▶ [BRIEF] Set the data down again so that every line matches exactly.

START SUPPLIED MATERIAL

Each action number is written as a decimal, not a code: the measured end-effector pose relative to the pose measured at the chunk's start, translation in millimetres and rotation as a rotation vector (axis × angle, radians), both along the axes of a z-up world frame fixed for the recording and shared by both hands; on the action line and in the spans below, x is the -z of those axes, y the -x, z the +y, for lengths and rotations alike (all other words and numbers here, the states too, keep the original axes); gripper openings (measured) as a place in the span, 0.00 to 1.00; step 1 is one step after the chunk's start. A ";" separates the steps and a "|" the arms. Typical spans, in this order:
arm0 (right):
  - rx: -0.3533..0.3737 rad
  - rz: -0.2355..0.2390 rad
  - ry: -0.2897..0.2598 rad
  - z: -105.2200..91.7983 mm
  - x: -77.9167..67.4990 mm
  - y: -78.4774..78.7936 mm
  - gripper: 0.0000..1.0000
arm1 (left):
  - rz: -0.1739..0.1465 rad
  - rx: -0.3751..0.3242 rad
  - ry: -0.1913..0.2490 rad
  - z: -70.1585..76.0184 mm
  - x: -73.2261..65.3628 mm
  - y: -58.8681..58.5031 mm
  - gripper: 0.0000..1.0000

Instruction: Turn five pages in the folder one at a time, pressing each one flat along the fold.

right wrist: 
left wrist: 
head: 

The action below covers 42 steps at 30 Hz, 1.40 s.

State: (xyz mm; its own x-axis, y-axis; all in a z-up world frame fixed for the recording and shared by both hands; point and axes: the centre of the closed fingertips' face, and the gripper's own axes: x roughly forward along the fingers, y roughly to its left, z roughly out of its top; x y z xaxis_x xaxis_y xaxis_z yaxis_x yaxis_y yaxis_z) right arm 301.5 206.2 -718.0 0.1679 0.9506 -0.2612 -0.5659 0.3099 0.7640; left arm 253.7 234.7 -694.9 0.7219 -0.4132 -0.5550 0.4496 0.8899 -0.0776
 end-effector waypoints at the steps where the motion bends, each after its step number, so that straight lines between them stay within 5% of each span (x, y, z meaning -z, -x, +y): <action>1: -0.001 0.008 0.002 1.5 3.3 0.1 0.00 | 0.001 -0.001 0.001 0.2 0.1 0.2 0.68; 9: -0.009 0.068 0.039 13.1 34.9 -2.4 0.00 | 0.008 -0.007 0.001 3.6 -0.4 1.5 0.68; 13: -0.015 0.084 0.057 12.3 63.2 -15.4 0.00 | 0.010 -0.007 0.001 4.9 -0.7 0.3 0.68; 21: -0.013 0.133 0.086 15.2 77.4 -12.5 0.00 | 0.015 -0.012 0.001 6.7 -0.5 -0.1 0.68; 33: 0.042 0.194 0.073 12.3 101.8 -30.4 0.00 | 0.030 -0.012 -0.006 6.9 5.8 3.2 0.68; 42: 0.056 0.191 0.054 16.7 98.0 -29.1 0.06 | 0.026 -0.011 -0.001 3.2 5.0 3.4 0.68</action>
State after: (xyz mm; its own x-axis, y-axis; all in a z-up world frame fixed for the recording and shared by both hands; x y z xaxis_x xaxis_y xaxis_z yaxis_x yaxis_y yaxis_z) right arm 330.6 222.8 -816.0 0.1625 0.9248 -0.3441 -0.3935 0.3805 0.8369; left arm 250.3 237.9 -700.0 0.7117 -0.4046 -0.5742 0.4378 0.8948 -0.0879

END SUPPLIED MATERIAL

▶ [EXPECTED OUTPUT]
Each action number is written as a decimal, not a code: the measured end-effector pose relative to the pose measured at the chunk's start, translation in millimetres and rotation as a rotation vector (axis × angle, radians), both along the axes of a z-up world frame fixed for the recording and shared by both hands; on the action line and in the spans below, x is the -z of those axes, y the -x, z the +y, for lengths and rotations alike (all other words and numbers here, the states too, keep the original axes); gripper openings (measured) as a place in the span, 0.00 to 1.00; step 1 is one step after the chunk's start. A ";" separates the steps and a "|" the arms. Typical spans, in this order:
arm0 (right):
  - rx: -0.3533..0.3737 rad
  - rz: -0.2355..0.2390 rad
  - ry: -0.2897..0.2598 rad
  - z: -105.2200..91.7983 mm
  - x: -77.9167..67.4990 mm
  - y: -78.4774..78.7936 mm
  - gripper: 0.0000..1.0000
arm1 (left):
  - rz: -0.1739..0.1465 rad
  - rx: -0.3751..0.3242 rad
  - ry: -0.1913..0.2490 rad
  - z: -70.1585..76.0184 mm
  - x: -73.2261..65.3628 mm
  - y: -58.8681..58.5031 mm
  - gripper: 0.0000..1.0000

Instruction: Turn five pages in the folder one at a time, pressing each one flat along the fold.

right wrist: 
left wrist: 
head: 

The action below covers 42 steps at 30 Hz, 1.40 s.

State: (xyz mm; its own x-axis, y-axis; all in a z-up world frame fixed for the recording and shared by both hands; point and axes: the centre of the closed fingertips' face, and the gripper's own axes: x roughly forward along the fingers, y roughly to its left, z roughly out of its top; x y z xaxis_x xaxis_y xaxis_z yaxis_x yaxis_y yaxis_z) right arm 301.5 206.2 -718.0 0.1679 0.9506 -0.2612 -0.5659 0.3099 0.7640; left arm 253.7 234.7 -694.9 0.7219 -0.4132 -0.5550 0.4496 0.8899 -0.0776
 end-effector waypoints at the steps where the motion bends, each after its step number, so that straight lines between them stay within 5% of each span (x, y, z meaning -z, -x, +y): <action>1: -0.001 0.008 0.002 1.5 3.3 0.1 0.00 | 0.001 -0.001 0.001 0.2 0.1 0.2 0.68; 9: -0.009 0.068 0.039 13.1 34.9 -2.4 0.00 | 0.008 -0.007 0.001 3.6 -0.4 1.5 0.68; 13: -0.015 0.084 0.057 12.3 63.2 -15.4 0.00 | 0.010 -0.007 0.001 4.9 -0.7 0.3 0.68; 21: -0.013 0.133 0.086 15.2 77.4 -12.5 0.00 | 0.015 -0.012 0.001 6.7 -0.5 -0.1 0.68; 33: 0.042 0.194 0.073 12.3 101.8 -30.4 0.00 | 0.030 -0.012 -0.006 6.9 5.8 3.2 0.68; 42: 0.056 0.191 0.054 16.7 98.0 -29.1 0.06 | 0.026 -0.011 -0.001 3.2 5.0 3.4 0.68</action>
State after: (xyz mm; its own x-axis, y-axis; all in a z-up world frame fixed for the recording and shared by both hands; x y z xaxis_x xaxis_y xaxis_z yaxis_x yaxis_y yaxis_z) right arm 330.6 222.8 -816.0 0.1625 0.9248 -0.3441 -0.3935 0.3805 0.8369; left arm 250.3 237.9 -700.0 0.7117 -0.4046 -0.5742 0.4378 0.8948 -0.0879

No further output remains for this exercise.